* Your task:
Exact copies of the lines from the line containing "find the pink" through the last line of the entries below are the whole answer.

* Records:
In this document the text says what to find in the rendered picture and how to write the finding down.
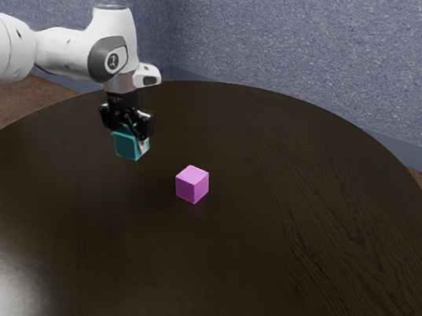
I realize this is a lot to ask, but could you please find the pink block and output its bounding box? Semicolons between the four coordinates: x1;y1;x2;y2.
171;162;213;208

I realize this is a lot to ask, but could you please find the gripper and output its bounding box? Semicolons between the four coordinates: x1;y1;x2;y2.
91;85;160;163

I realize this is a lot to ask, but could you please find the teal block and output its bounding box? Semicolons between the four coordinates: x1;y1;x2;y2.
107;120;148;164

* Reply to the task:
I realize this is a lot to ask, but could you please find the pink block and output its bounding box? Semicolons between the four coordinates: x1;y1;x2;y2.
171;162;213;208

I realize this is a lot to ask, but could you please find the gripper and output its bounding box? Semicolons between the four coordinates: x1;y1;x2;y2.
91;85;160;163

I realize this is a lot to ask, but could you please find the teal block and output its bounding box? Semicolons between the four coordinates: x1;y1;x2;y2.
107;120;148;164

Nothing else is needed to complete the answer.